• **What you will do**: Return every entry below word for word and leave out any picture.
━━━ Input records ━━━
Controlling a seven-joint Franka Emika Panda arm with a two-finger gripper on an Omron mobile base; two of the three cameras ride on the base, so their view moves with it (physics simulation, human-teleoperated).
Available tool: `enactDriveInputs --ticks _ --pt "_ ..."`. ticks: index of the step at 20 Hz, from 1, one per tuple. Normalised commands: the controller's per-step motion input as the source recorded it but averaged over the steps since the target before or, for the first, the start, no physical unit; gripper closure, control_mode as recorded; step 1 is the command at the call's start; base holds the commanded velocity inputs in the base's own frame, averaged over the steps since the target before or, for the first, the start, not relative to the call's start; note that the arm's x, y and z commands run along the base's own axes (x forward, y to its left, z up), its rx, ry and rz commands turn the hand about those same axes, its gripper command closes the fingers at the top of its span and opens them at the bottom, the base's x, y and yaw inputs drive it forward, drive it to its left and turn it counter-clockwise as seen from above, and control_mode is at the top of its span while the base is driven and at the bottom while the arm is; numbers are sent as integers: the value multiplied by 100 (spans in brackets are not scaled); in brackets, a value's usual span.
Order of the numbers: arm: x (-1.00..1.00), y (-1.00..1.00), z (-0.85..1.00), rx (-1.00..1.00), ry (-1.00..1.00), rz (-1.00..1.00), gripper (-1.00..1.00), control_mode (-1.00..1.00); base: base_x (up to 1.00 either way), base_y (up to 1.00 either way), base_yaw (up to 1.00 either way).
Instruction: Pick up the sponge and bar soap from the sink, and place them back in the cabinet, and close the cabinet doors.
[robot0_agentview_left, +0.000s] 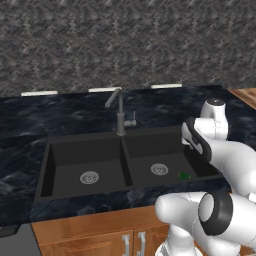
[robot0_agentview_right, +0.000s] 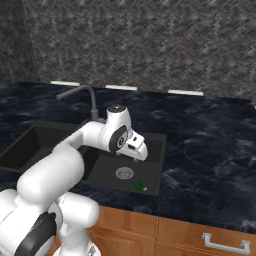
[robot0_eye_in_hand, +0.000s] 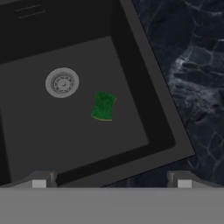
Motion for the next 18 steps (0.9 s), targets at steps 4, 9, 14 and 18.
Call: enactDriveInputs --ticks 4,9,14,18 --pt "2 0 -4 1 6 0 -100 -100 0 0 0" --pt "6 0 -7 0 4 0 -100 -100 0 0 0" --pt "7 0 -10 0 3 0 -100 -100 0 0 0" --pt "7 0 -14 0 1 0 -100 -100 0 0 0"
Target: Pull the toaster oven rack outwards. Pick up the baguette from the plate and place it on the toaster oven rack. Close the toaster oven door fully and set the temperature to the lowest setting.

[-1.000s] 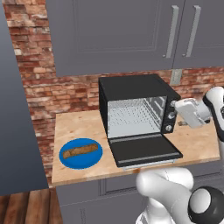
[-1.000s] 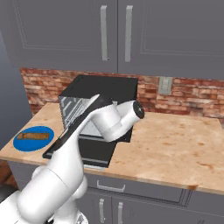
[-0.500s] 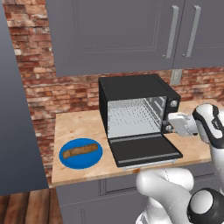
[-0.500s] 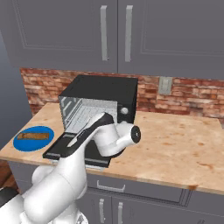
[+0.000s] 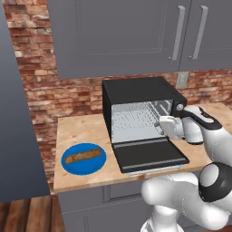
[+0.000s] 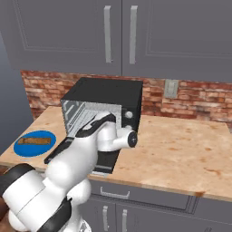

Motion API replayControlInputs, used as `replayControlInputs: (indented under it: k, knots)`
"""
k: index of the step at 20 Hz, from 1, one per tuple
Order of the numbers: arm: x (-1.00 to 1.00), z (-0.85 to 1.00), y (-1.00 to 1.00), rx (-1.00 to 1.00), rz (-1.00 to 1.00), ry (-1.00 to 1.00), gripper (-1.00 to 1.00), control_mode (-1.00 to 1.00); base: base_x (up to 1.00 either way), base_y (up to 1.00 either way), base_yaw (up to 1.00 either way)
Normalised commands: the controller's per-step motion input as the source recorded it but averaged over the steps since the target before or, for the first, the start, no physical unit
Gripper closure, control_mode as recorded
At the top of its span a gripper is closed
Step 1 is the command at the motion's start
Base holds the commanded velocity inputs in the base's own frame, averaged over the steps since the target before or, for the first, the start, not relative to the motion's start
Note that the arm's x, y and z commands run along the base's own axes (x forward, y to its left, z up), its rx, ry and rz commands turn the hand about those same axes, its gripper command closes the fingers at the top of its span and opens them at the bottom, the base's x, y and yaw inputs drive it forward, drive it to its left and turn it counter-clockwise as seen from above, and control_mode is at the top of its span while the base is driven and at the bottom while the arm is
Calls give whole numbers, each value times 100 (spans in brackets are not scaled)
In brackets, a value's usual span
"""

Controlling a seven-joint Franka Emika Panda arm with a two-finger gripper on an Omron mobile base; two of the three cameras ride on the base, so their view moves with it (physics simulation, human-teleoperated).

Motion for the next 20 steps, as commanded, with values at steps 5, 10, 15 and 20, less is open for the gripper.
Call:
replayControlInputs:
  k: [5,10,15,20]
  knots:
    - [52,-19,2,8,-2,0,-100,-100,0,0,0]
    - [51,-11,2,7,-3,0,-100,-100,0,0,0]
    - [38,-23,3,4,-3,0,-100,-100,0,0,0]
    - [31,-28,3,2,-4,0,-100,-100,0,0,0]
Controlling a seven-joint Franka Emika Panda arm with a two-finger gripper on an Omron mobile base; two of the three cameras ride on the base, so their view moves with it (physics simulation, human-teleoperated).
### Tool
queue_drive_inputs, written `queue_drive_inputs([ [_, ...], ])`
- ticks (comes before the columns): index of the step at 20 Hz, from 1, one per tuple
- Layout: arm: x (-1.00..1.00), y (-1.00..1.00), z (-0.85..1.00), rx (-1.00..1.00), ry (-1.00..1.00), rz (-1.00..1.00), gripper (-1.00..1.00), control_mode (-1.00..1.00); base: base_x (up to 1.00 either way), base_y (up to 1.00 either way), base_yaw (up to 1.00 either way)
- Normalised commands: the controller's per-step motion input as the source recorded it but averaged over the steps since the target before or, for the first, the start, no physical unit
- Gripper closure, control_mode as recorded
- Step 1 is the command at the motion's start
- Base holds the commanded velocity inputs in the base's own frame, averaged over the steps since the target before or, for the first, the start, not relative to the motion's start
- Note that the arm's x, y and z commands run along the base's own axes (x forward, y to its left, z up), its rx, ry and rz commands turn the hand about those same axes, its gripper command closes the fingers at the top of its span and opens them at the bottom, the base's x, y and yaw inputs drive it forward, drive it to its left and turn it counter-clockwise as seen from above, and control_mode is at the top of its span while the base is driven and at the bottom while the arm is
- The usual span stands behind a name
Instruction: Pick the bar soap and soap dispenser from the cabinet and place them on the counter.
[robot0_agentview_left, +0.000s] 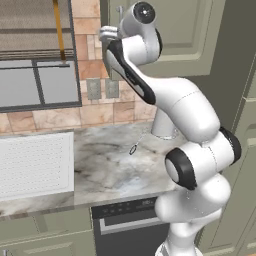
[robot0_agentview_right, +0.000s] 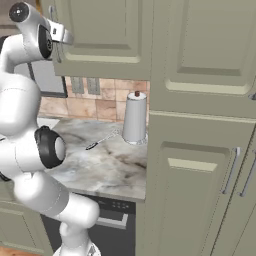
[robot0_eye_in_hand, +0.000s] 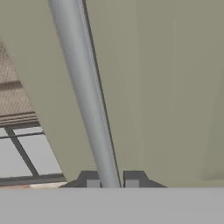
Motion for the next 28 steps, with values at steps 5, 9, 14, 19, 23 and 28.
queue_drive_inputs([
  [5,-0.04,0.00,-0.40,0.00,0.08,0.03,1.00,-1.00,0.00,0.00,0.00],
  [9,-0.28,-0.01,-0.46,0.00,0.00,0.05,1.00,-1.00,0.00,0.00,0.00],
  [14,-0.41,-0.08,-0.45,0.00,0.00,0.06,1.00,-1.00,0.00,0.00,0.00],
  [19,-0.51,-0.10,-0.46,0.01,-0.03,0.07,1.00,-1.00,0.00,0.00,0.00],
  [23,-0.45,-0.14,-0.42,0.02,-0.02,0.08,1.00,-1.00,0.00,0.00,0.00],
  [28,-0.38,-0.23,-0.38,0.04,0.00,0.08,1.00,-1.00,0.00,0.00,0.00],
])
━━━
• **Response area**:
Controlling a seven-joint Franka Emika Panda arm with a two-finger gripper on an Omron mobile base; two of the three cameras ride on the base, so their view moves with it (physics simulation, human-teleoperated).
Available tool: `enactDriveInputs --ticks _ --pt "_ ..."`. ticks: index of the step at 20 Hz, from 1, one per tuple. Normalised commands: the controller's per-step motion input as the source recorded it but averaged over the steps since the target before or, for the first, the start, no physical unit; gripper closure, control_mode as recorded; step 1 is the command at the call's start; base holds the commanded velocity inputs in the base's own frame, averaged over the steps since the target before or, for the first, the start, not relative to the call's start; note that the arm's x, y and z commands run along the base's own axes (x forward, y to its left, z up), its rx, ry and rz commands turn the hand about those same axes, its gripper command closes the fingers at the top of its span and opens them at the bottom, the base's x, y and yaw inputs drive it forward, drive it to its left and turn it counter-clockwise as seen from above, and control_mode is at the top of its span while the base is driven and at the bottom while the arm is; numbers are sent as integers: the value multiplied by 100 (spans in brackets are not scaled); in brackets, a value's usual span.
Order of the numbers: arm: x (-1.00..1.00), y (-1.00..1.00), z (-0.85..1.00), rx (-1.00..1.00), ry (-1.00..1.00), rz (-1.00..1.00), gripper (-1.00..1.00), control_mode (-1.00..1.00); base: base_x (up to 1.00 either way), base_y (up to 1.00 either way), base_yaw (up to 1.00 either way).
Instruction: Pick up the sponge and bar soap from the sink, and place them back in the cabinet, and close the cabinet doors.
[robot0_agentview_left, +0.000s] 
[robot0_agentview_right, +0.000s] 
[robot0_eye_in_hand, +0.000s] 
Motion for the next 18 steps (0.9 s), targets at steps 4, 9, 14 and 18.
Call: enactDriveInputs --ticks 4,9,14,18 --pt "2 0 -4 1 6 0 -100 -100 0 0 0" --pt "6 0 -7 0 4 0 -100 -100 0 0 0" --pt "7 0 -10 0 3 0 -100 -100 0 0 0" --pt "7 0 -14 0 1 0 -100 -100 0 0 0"
Target: Pull the toaster oven rack outwards. Pick up the baguette from the plate and place it on the toaster oven rack. Close the toaster oven door fully and set the temperature to the lowest setting.

[-1.000s] 
[-1.000s] 
[-0.500s] 
[-0.500s] 
[+0.000s] 
[+0.000s] 

Motion API replayControlInputs, used as `replayControlInputs: (indented under it: k, knots)`
"""
k: index of the step at 20 Hz, from 1, one per tuple
Order of the numbers: arm: x (-1.00 to 1.00), z (-0.85 to 1.00), y (-1.00 to 1.00), rx (-1.00 to 1.00), rz (-1.00 to 1.00), ry (-1.00 to 1.00), gripper (-1.00 to 1.00), control_mode (-1.00 to 1.00); base: base_x (up to 1.00 either way), base_y (up to 1.00 either way), base_yaw (up to 1.00 either way)
Normalised commands: the controller's per-step motion input as the source recorded it but averaged over the steps since the target before or, for the first, the start, no physical unit
Gripper closure, control_mode as recorded
At the top of its span a gripper is closed
Step 1 is the command at the motion's start
Base holds the commanded velocity inputs in the base's own frame, averaged over the steps since the target before or, for the first, the start, not relative to the motion's start
Note that the arm's x, y and z commands run along the base's own axes (x forward, y to its left, z up), its rx, ry and rz commands turn the hand about those same axes, its gripper command closes the fingers at the top of its span and opens them at the bottom, the base's x, y and yaw inputs drive it forward, drive it to its left and turn it counter-clockwise as seen from above, and control_mode is at the top of its span while the base is driven and at the bottom while the arm is
Calls give whole numbers, each value times 100 (spans in brackets are not scaled)
In brackets, a value's usual span
"""

Controlling a seven-joint Franka Emika Panda arm with a two-finger gripper on an Omron mobile base; two of the three cameras ride on the base, so their view moves with it (physics simulation, human-teleoperated).

Motion for the next 20 steps, as commanded, with values at steps 5, 10, 15 and 20, less is open for the gripper.
Call:
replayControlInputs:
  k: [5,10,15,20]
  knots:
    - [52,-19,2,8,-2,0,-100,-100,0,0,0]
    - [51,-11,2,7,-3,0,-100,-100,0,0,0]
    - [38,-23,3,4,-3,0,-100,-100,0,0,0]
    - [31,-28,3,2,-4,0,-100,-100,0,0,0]
Controlling a seven-joint Franka Emika Panda arm with a two-finger gripper on an Omron mobile base; two of the three cameras ride on the base, so their view moves with it (physics simulation, human-teleoperated).
### Tool
queue_drive_inputs, written `queue_drive_inputs([ [_, ...], ])`
- ticks (comes before the columns): index of the step at 20 Hz, from 1, one per tuple
- Layout: arm: x (-1.00..1.00), y (-1.00..1.00), z (-0.85..1.00), rx (-1.00..1.00), ry (-1.00..1.00), rz (-1.00..1.00), gripper (-1.00..1.00), control_mode (-1.00..1.00); base: base_x (up to 1.00 either way), base_y (up to 1.00 either way), base_yaw (up to 1.00 either way)
- Normalised commands: the controller's per-step motion input as the source recorded it but averaged over the steps since the target before or, for the first, the start, no physical unit
- Gripper closure, control_mode as recorded
- Step 1 is the command at the motion's start
- Base holds the commanded velocity inputs in the base's own frame, averaged over the steps since the target before or, for the first, the start, not relative to the motion's start
- Note that the arm's x, y and z commands run along the base's own axes (x forward, y to its left, z up), its rx, ry and rz commands turn the hand about those same axes, its gripper command closes the fingers at the top of its span and opens them at the bottom, the base's x, y and yaw inputs drive it forward, drive it to its left and turn it counter-clockwise as seen from above, and control_mode is at the top of its span while the base is driven and at the bottom while the arm is
- The usual span stands behind a name
Instruction: Pick the bar soap and soap dispenser from the cabinet and place them on the counter.
[robot0_agentview_left, +0.000s] 
[robot0_agentview_right, +0.000s] 
[robot0_eye_in_hand, +0.000s] 
Motion for the next 28 steps, with values at steps 5, 9, 14, 19, 23 and 28.
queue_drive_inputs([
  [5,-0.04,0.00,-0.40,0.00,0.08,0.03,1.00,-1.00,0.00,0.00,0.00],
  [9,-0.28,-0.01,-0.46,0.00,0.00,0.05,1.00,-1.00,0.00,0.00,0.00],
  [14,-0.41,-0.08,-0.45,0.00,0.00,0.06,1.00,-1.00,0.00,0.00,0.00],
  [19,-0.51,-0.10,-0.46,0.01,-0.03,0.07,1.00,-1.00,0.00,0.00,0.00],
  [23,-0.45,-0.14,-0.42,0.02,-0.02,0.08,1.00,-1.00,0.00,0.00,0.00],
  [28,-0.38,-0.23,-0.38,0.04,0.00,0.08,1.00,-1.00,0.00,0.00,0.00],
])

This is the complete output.